Tuesday, December 07, 2004

Find Correlated Variables Prior to Modeling

Many data sets contain highly correlated variables that measure the same kind of information in different ways. Or, when in-house data is appended with third-part data (census data, for example), the same problem often occurs. Some algorithms will build unstable models if two or more highly correlated variables are included in the model, and others will just slow down. Either way, it is a good idea to remove highly (linearly) correlated variables. But how do you identify them and remove them?

Frequently, data mining software packages allow you to measure correlation between variables, but they don’t typically allow you to select a variable subset based on some correlation threshold. A trick to use when dealing with relatively small data sets that can fit into Excel is to do the following.

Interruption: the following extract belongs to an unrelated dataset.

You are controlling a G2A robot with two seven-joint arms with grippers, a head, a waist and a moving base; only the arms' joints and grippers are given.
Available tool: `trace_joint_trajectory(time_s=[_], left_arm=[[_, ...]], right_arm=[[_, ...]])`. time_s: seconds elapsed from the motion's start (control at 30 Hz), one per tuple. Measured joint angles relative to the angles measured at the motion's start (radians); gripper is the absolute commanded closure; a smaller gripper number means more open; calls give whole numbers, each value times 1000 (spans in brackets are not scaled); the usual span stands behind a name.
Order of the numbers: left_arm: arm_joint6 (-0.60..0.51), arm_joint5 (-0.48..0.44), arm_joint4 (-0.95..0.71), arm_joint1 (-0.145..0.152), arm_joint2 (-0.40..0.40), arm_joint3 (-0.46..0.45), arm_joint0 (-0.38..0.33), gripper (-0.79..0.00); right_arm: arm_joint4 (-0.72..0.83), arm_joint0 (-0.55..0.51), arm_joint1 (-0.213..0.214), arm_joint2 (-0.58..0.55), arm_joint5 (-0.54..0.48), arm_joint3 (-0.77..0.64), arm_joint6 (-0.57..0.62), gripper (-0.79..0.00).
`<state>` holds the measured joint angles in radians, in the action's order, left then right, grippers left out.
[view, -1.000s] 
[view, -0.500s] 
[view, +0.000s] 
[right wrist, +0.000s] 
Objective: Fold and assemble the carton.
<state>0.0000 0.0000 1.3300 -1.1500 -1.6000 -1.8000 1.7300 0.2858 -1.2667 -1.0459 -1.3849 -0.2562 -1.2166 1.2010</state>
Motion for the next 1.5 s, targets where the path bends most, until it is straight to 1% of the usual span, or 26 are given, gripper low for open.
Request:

Export a snippet of the real-valued columns of data as tab or comma delimited, and load it into Excel. Use the correlation data analysis option to create the correlation matrix. Then use the conditional formatting option in Excel to highlight the cells where high correlations occur as one color (green), medium correlations as a second color (orange), and low correlations as a third color (blue). Typically I use logic like “if the cell value is not between 0.9 and –0.9, color the cell green.”

Once the cells are color coded, one typically sees blocks of data that are highly correlated with one another. The threshold depends on the application, but I typically use +/- 0.9 as a threshold. Only one of those variables is needed to represent that idea in the model; remove the others from the list of candidate inputs to the model. This process can remove half or more of the variables from consideration without losing the ability to build reliable models. Additionally, the visual correlation matrix provides insights into variable groupings not readily available without doing some kind of factor analysis or principal component analysis.

A sample correlation matrix is shown below.









Bands 3, 4, and 5 are correlated with each other above the 0.9 level
Bands 8, 9 and 10 are correlated with each other above the 0.9 level
Bands 11 and 12 are correlated with each other above the 0.9 level

Therefore, one may want to remove bands 4, 5, 9, 10, and 12 from the candidate input list.